Suppose you have a simple table with ID, First Name and Last Name.

ID is your primary key, and it is indexed.

If you have 10 million users in your table, and you do a query asking for user with ID 12345, it will be blazingly fast. The DB will essentially do a binary search against the index, and find 12345 after about a dozen compare operations. Milli or microseconds.

But suppose you look for all users with last name='FooBar'. Without an index on the Last Name column, the DB will have to look at all 10 million rows and do a string comparison. Many of those rows are probably not already cached in memory, so it will need to go out and read them from disk. Now you are looking at a query that will take many seconds, maybe even minutes.

So you fix that by adding an index on the Last Name column. Now you can find FooBar in milliseconds. But what if the user wants a last name that just starts with Foo?

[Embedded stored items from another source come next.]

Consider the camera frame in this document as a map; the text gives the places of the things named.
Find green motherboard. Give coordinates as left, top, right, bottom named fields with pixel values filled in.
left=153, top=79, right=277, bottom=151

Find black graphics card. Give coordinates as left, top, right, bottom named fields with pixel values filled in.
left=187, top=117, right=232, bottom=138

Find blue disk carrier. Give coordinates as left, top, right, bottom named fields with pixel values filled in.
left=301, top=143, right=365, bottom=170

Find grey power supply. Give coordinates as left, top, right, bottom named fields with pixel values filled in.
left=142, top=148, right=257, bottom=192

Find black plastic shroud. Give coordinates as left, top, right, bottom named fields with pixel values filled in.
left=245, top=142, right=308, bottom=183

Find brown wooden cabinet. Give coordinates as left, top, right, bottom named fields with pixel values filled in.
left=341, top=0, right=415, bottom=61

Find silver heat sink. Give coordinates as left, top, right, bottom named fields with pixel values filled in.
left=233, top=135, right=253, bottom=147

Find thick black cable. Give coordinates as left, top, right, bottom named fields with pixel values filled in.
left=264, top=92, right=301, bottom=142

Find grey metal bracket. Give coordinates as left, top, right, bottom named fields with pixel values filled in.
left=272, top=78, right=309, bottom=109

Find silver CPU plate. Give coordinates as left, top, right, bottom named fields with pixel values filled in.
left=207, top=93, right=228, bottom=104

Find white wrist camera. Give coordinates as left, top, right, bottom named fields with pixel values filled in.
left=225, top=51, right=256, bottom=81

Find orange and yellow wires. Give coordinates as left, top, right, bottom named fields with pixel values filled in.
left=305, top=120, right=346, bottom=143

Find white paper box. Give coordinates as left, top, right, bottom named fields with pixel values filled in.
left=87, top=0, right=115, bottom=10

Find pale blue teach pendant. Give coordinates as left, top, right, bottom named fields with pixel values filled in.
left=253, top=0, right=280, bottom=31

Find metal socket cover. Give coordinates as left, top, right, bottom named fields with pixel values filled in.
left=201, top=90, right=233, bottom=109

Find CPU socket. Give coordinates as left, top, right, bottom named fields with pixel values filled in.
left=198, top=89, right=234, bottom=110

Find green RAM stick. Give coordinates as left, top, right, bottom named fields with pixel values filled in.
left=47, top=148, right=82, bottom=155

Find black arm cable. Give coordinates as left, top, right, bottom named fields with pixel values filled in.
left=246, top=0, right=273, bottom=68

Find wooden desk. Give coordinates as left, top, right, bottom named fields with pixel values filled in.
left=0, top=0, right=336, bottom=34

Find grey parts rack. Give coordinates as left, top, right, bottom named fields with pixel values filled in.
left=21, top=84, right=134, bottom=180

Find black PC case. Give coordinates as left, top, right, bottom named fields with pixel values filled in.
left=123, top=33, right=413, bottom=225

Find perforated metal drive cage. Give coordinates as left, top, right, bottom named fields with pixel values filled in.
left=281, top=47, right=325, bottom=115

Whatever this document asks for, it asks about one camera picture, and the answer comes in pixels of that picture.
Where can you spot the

Usually still OK, with a decent DB. It can still use the index.

But what if you want to search for names like %oBa% ? That will be slow again.

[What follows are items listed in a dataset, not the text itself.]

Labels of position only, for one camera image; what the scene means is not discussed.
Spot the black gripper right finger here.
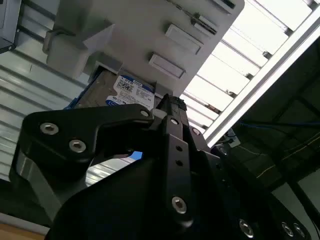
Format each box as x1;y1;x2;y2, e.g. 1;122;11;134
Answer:
170;96;227;180

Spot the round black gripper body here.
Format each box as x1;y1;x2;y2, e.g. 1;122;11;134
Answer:
46;149;316;240

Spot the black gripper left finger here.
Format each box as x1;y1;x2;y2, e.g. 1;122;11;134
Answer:
9;94;195;229

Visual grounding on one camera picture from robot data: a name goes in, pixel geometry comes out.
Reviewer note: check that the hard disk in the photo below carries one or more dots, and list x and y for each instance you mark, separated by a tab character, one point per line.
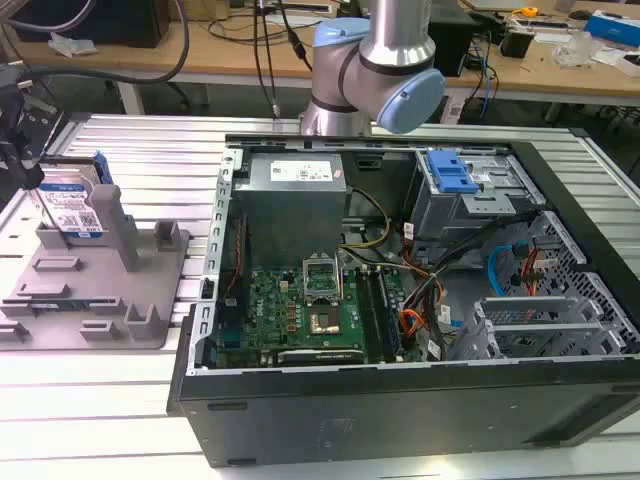
70	205

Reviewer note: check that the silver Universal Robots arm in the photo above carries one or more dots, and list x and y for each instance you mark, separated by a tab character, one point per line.
367	75

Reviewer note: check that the metal disk bay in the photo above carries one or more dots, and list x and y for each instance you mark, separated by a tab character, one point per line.
475	210

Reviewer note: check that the RAM stick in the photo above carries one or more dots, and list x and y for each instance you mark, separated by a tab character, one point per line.
60	303

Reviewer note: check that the grey parts rack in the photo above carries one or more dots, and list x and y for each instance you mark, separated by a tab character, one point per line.
100	300

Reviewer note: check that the wooden desk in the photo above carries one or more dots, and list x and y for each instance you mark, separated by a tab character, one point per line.
540	75
225	55

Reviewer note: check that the grey power supply unit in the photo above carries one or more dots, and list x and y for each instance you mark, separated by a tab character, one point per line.
290	210

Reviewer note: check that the green motherboard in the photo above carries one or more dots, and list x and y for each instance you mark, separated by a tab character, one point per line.
270	310

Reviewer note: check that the CPU socket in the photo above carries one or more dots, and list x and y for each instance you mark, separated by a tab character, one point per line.
325	321

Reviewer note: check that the black graphics card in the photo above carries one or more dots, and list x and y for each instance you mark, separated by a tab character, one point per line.
320	357

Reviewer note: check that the black RAM slot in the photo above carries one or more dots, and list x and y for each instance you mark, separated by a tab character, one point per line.
369	310
386	310

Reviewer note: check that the blue plastic bay latch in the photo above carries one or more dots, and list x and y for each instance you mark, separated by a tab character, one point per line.
452	172

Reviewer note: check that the black desktop computer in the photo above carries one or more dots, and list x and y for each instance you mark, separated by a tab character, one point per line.
450	40

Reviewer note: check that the black open PC case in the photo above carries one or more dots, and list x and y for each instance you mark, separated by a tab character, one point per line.
400	420

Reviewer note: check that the small black box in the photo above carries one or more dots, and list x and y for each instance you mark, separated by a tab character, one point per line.
517	42

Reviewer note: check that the yellow tape measure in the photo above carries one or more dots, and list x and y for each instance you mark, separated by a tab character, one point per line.
529	11

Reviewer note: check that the blue cardboard box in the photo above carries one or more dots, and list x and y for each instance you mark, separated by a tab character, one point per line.
612	30

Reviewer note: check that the silver expansion slot bracket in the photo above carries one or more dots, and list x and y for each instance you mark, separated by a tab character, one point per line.
530	302
545	330

I don't know Python/django so I don't know how isolated you are from the actual SQL that gets executed. If you know the exact SQL that is submitted to the DB, then you can run an Explain Plan on it (see link). That can give you a lot of clues as to why a query might be slow. The first thing to look for is always Full Table Scan (that is how it shows up in Oracle, MySQL might word it a bit differently). If you see those against a large table, then you can expect poor performance, and an index might fix the problem.

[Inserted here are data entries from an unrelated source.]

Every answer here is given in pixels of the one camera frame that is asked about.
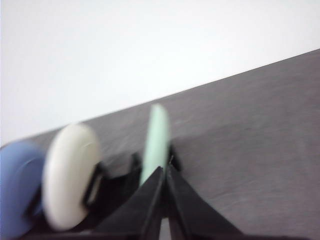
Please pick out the black dish rack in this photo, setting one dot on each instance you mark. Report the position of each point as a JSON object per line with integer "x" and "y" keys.
{"x": 112, "y": 186}

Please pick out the blue plate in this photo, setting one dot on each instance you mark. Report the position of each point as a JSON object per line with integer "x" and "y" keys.
{"x": 21, "y": 184}

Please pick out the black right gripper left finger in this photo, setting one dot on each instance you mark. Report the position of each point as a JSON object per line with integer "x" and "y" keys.
{"x": 137, "y": 218}

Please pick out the green plate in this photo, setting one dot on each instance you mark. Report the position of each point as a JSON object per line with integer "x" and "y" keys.
{"x": 156, "y": 147}

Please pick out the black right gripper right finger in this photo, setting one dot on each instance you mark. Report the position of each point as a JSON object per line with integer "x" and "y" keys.
{"x": 192, "y": 218}

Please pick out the white plate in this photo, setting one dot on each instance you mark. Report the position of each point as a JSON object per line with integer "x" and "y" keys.
{"x": 71, "y": 164}

That being said, don't go overboard with indexes. They aren't free. They consume memory and disk space. And they slow down insert, update and delete operations. Too many indexes can be just as bad as too few.

When you execute an SQL command, the database software decides how to get the data. Sometimes you can make it more efficient by extracting some data into a temporary table.

For simplicity, assume the cost of the query is directly related to the time it takes to execute it.

AND, I don't mean you should consider a query that takes 10 microseconds to be 10 times more expensive that one that takes 1 microsecond. If the query doesn't take MACROseconds (an amount of time that the user would notice -- making the user think the query is slow) then don't worry about it.